Slim urge sustitución de importaciones ante déficit de 270 mil millones

Carlos Slim propone frenar el déficit comercial de 270 mil millones de dólares mediante la sustitución estratégica de importaciones.

El empresario Carlos Slim Helú apremió al sector productivo nacional a implementar un modelo acelerado de sustitución de importaciones para contrarrestar el déficit comercial de 270 mil millones de dólares que arrastra el país. Durante su intervención en el Día de las Ingenierías, organizado por la Unión Mexicana de Asociaciones de Ingenieros (UMAI), el presidente honorario de Grupo Carso señaló que la apertura comercial indiscriminada iniciada tras el tratado de 1994 pulverizó cadenas de fabricación locales.

El argumento estadístico del ingeniero se basa en el crecimiento exponencial de las importaciones provenientes de Asia, particularmente de China, las cuales desplazaron la manufactura intermedia en territorio mexicano.

Según los registros de la balanza comercial, la política de buscar insumos de menor costo global debilitó la infraestructura fabril interna, una condición que Slim calificó como una pérdida del área de fabricación industrial que urge revertir de manera sistemática.

La necesidad de este ajuste estructural se aceleró luego de que la representación comercial de Estados Unidos, encabezada por Jamieson Greer, confirmó que la Casa Blanca optó por no renovar el Tratado México, Estados Unidos y Canadá (T-MEC) de forma automática por un ciclo de 16 años, forzando en su lugar un mecanismo de evaluaciones e inspecciones aduanales anuales.

Para contrarrestar la vulnerabilidad de depender de componentes extranjeros en las cadenas de exportación, la estrategia planteada por Slim exige incrementar el contenido regional dentro de América del Norte.

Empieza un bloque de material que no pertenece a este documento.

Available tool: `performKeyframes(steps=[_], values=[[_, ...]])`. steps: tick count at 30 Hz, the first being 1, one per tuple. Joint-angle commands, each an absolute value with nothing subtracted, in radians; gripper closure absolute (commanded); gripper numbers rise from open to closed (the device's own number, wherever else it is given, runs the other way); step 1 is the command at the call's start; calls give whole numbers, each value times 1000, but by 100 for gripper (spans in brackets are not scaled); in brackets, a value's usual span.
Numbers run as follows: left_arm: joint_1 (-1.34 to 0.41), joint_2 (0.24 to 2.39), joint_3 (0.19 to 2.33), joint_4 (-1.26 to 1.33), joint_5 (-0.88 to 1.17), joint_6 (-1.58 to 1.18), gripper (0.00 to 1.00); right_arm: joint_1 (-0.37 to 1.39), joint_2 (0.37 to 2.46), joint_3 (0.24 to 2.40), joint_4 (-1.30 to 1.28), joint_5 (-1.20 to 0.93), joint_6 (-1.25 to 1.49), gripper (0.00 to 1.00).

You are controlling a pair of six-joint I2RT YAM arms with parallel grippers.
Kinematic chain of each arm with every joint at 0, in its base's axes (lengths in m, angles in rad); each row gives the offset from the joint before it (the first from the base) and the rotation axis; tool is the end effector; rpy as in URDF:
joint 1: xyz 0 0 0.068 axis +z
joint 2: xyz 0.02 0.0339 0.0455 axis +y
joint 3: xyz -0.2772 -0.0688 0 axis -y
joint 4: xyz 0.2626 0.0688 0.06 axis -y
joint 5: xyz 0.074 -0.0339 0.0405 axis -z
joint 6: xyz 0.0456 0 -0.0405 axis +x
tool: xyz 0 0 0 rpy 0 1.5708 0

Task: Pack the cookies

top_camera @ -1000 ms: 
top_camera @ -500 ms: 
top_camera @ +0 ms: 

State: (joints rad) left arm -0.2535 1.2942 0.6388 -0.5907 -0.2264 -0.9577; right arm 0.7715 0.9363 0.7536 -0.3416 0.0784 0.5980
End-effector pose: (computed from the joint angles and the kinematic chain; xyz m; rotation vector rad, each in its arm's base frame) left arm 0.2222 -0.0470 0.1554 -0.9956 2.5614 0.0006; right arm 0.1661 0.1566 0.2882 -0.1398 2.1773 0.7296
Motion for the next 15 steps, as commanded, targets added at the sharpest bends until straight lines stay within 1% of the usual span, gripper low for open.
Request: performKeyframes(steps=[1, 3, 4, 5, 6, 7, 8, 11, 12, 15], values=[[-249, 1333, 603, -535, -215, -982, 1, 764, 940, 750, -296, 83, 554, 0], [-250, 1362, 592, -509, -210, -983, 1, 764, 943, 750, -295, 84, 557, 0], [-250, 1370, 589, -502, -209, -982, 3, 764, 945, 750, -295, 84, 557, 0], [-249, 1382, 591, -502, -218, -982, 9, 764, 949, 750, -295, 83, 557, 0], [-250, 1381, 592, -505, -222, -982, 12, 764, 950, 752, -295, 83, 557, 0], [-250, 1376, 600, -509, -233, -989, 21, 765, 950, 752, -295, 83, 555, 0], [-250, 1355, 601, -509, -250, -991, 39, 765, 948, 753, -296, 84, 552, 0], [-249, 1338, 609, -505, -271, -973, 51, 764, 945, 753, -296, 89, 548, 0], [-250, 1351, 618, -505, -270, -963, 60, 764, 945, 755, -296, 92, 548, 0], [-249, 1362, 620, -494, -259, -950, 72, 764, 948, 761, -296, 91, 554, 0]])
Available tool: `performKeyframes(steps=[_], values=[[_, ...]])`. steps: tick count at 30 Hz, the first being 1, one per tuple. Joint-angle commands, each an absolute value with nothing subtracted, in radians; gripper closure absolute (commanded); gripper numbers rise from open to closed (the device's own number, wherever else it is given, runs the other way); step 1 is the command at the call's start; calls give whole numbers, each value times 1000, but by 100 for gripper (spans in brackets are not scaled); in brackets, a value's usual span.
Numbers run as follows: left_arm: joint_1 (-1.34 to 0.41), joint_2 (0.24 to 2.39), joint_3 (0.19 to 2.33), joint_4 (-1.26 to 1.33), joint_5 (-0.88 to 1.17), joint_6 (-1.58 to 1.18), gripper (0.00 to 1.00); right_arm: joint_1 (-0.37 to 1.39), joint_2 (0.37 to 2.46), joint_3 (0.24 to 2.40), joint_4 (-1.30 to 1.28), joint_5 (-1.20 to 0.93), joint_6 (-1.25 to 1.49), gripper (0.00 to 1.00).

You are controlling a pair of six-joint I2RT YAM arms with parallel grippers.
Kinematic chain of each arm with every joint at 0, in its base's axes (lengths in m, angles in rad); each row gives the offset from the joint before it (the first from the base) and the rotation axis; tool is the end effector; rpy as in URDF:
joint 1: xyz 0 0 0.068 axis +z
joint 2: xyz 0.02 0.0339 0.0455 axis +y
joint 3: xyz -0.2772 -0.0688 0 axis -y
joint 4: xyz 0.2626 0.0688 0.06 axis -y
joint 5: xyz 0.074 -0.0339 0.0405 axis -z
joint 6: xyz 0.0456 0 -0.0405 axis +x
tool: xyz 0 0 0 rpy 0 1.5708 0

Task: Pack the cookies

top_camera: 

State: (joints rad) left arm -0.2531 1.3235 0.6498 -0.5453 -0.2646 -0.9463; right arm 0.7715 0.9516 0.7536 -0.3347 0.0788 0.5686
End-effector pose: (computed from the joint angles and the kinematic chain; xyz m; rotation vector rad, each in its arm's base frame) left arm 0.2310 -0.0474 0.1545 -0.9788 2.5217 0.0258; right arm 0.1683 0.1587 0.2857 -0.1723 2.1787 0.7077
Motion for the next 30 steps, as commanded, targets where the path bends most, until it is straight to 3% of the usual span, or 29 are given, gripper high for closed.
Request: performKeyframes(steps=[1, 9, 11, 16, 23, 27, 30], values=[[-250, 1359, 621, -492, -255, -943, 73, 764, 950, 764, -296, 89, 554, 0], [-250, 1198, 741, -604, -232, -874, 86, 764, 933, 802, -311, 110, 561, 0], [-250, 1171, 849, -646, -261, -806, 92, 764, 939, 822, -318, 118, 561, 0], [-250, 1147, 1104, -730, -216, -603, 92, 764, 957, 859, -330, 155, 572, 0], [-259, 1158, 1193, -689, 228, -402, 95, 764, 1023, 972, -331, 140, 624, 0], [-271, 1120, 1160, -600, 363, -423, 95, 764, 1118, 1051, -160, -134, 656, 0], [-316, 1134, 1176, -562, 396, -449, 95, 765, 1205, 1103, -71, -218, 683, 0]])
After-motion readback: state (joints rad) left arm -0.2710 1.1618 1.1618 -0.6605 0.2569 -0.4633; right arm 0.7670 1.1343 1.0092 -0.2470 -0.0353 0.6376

Este movimiento técnico busca capturar el valor de las compras externas y transferirlo a proveedores establecidos dentro de la República Mexicana para blindar el Producto Interno Bruto (PIB).El plan de sustitución busca reconfigurar los flujos de proveeduría en sectores clave como la electrónica, el acero y el sector automotriz, industrias que actualmente registran una alta dependencia de insumos intermedios facturados fuera de la región norteamericana. La meta económica implícita es retener los márgenes de ganancia que hoy se fugan hacia los mercados asiáticos.

A pesar de la fricción que introduce el nuevo esquema de fiscalización anual estadounidense, el análisis numérico del consorcio Carso indica que la vecindad geográfica mantendrá un flujo comercial robusto.

La posición de la economía mexicana, consolidada con una balanza positiva directa frente a la Unión Americana, funciona como un amortiguador macroeconómico natural.El ajuste hacia la producción local se presenta como la única ruta técnica viable para cumplir con las estrictas reglas de origen que Washington prevé endurecer en las mesas de revisión de este año. La ingeniería mexicana y las empresas manufactureras enfrentan el reto de absorber la demanda de insumos que la industria terminal ya no podrá adquirir legalmente fuera del bloque comercial.